Elle propose que la loi permette l'adoption de réglementations sectorielles pour répondre aux besoins particuliers. Cela permettrait ensuite d'obliger les assureurs à gérer seuls les assurances collectives.
«Cela risque d'augmenter les primes des employeurs, reconnaît Guy Plante, mais c'est le prix à payer pour protéger les droits fondamentaux à la vie privée et éviter la discrimination.»

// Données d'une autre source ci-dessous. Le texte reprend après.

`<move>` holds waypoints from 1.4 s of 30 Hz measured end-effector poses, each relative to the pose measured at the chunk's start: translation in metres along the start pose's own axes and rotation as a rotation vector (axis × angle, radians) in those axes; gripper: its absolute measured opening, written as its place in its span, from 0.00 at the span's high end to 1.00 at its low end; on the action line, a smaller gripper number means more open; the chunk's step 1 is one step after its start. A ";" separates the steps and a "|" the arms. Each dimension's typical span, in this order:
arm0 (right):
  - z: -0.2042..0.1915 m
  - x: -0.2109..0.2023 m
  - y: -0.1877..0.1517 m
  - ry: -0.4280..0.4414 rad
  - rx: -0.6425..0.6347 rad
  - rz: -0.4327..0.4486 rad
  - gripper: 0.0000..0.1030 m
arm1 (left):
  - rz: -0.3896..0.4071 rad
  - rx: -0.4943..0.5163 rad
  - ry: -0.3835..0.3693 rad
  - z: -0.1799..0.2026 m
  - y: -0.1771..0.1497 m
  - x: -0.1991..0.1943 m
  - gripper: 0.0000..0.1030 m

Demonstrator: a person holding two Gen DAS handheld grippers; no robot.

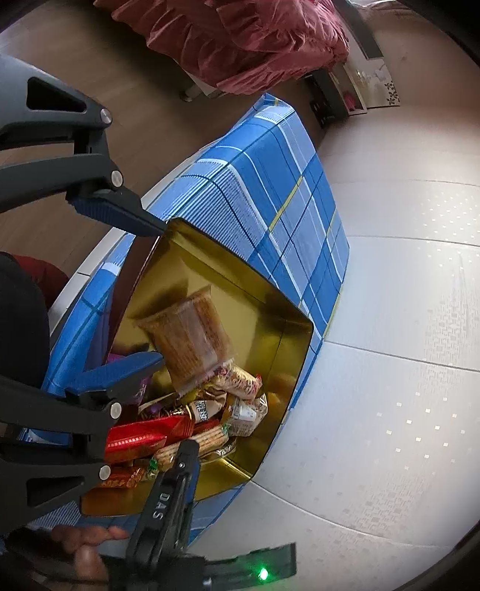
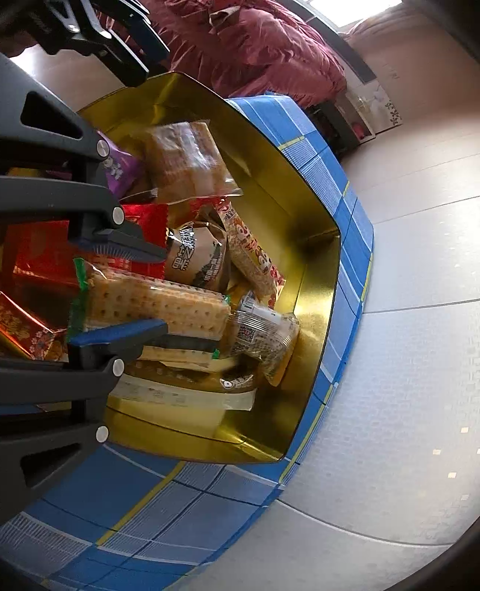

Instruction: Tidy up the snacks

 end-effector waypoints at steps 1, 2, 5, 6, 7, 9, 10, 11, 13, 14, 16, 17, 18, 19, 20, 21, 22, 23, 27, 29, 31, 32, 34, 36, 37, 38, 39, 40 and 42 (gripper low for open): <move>0.000 0.000 0.000 0.005 0.004 0.000 0.68 | 0.001 0.002 -0.001 0.001 0.000 -0.001 0.36; 0.000 -0.001 0.000 0.013 0.008 0.000 0.68 | 0.002 0.005 -0.001 0.002 0.000 -0.002 0.36; 0.001 -0.006 -0.005 0.021 0.025 0.003 0.68 | 0.008 0.011 0.004 0.004 0.000 -0.004 0.35; 0.001 -0.009 -0.006 0.023 0.030 0.007 0.68 | 0.009 0.010 0.003 0.005 0.000 -0.005 0.35; 0.001 -0.012 -0.008 0.023 0.032 0.014 0.68 | 0.010 0.010 0.001 0.005 0.000 -0.005 0.35; 0.001 -0.020 -0.011 0.015 0.032 0.034 0.68 | 0.015 0.015 0.001 0.006 0.001 -0.007 0.35; 0.001 -0.024 -0.012 0.007 0.032 0.046 0.67 | 0.019 0.018 0.004 0.007 0.001 -0.008 0.35; 0.001 -0.028 -0.013 0.003 0.031 0.056 0.67 | 0.021 0.021 0.007 0.008 0.001 -0.009 0.34; 0.000 -0.036 -0.016 -0.002 0.025 0.076 0.67 | 0.025 0.025 0.009 0.010 0.001 -0.012 0.33; 0.000 -0.039 -0.018 -0.007 0.022 0.083 0.66 | 0.027 0.027 0.010 0.011 0.001 -0.013 0.32; -0.001 -0.046 -0.022 -0.016 0.018 0.097 0.66 | 0.025 0.036 0.009 0.014 0.001 -0.014 0.30; -0.002 -0.048 -0.023 -0.019 0.018 0.103 0.66 | 0.026 0.040 0.008 0.015 0.000 -0.015 0.30; -0.002 -0.052 -0.026 -0.025 0.016 0.111 0.66 | 0.030 0.043 0.008 0.017 0.000 -0.017 0.30; -0.002 -0.055 -0.028 -0.034 0.014 0.122 0.66 | 0.033 0.045 0.007 0.018 0.000 -0.018 0.30; -0.003 -0.059 -0.030 -0.042 0.013 0.132 0.66 | 0.036 0.049 0.007 0.019 0.000 -0.020 0.30; -0.002 -0.063 -0.033 -0.051 0.013 0.142 0.66 | 0.038 0.052 0.008 0.020 -0.001 -0.021 0.30; -0.002 -0.066 -0.035 -0.060 0.014 0.152 0.66 | 0.040 0.055 0.007 0.022 -0.001 -0.022 0.30; -0.001 -0.071 -0.038 -0.070 0.016 0.163 0.66 | 0.042 0.055 0.006 0.023 -0.001 -0.024 0.29; 0.004 -0.087 -0.049 -0.107 0.037 0.212 0.65 | 0.057 0.068 0.004 0.030 -0.004 -0.030 0.27; 0.008 -0.095 -0.055 -0.116 0.057 0.237 0.65 | 0.067 0.077 0.000 0.035 -0.006 -0.034 0.26; 0.013 -0.103 -0.063 -0.138 0.070 0.258 0.65 | 0.075 0.086 -0.005 0.041 -0.007 -0.037 0.25; 0.015 -0.106 -0.066 -0.147 0.073 0.264 0.65 | 0.079 0.088 -0.009 0.044 -0.007 -0.039 0.25; 0.019 -0.112 -0.072 -0.163 0.077 0.275 0.65 | 0.090 0.090 -0.022 0.050 -0.008 -0.044 0.23; 0.023 -0.115 -0.077 -0.171 0.087 0.280 0.65 | 0.104 0.107 -0.027 0.057 -0.008 -0.048 0.19; 0.024 -0.117 -0.079 -0.171 0.094 0.281 0.65 | 0.111 0.115 -0.030 0.060 -0.008 -0.050 0.18; 0.025 -0.117 -0.080 -0.172 0.098 0.281 0.65 | 0.114 0.122 -0.034 0.063 -0.008 -0.052 0.18; 0.027 -0.118 -0.082 -0.174 0.103 0.283 0.64 | 0.116 0.128 -0.036 0.065 -0.008 -0.053 0.17; 0.028 -0.118 -0.083 -0.174 0.106 0.282 0.64 | 0.119 0.134 -0.036 0.068 -0.008 -0.054 0.17; 0.029 -0.118 -0.085 -0.173 0.112 0.279 0.64 | 0.124 0.145 -0.039 0.071 -0.009 -0.057 0.17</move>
Point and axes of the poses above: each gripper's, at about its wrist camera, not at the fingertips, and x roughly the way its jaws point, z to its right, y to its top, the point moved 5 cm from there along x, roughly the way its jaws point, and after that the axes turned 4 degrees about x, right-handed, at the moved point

Ces recommandations furent présentées à la Commission de la Culture et des Communications dans le cadre de la consultation générale sur le rapport quinquennal de la Commission d'accès à l'information, qui débutait le 7 octobre dernier.
«Nous sommes intervenus sur le sujet dès l'entrée en vigueur de la Loi sur l'assurance-médicaments, reconnaît André Ouimet. Nous émettrons prochainement un avis aux employeurs. Après consultation, notre suggestion vise à permettre à l'assuré de transiger directement avec l'assureur s'il le désire. Nous réévaluerons cette mesure dans un an.»
Guy Plante estime cette mesure insuffisante. «Dans les petits milieux de travail, explique-t-il, même si l'employé contacte directement l'assureur, l'employeur pourra facilement déceler quel employé lui coûte cher. Le problème demeure donc entier.»
Il souhaite le maintien de l'appui que lui a déjà accordé le Protecteur du citoyen et un appui plus important de la Commission d'accès à l'information dans ses démarches auprès du ministère de la Santé et des Services sociaux.
Des enjeux de taille
Les débats sur la suffisance des mesures de protection de la vie privée ne sont sûrement pas terminés.
Ici comme ailleurs, l'enjeu est tel que la baisse de la garde est impossible. La protection de la vie privée concerne une foule de renseignements: que l'on songe aux multiples banques de données privées et gouvernementales, à leur centralisation potentielle ou réelle, aux cartes d'identité munies de microprocesseurs, à l'ADN, au prélèvement de sang ou à l'écoute électronique.
La législation québécoise semble dans une large mesure adéquate. Ici, les enjeux consistent davantage à s'assurer que le législateur, par d'autres lois, ne compromette pas directement ou indirectement le droit à la vie privée.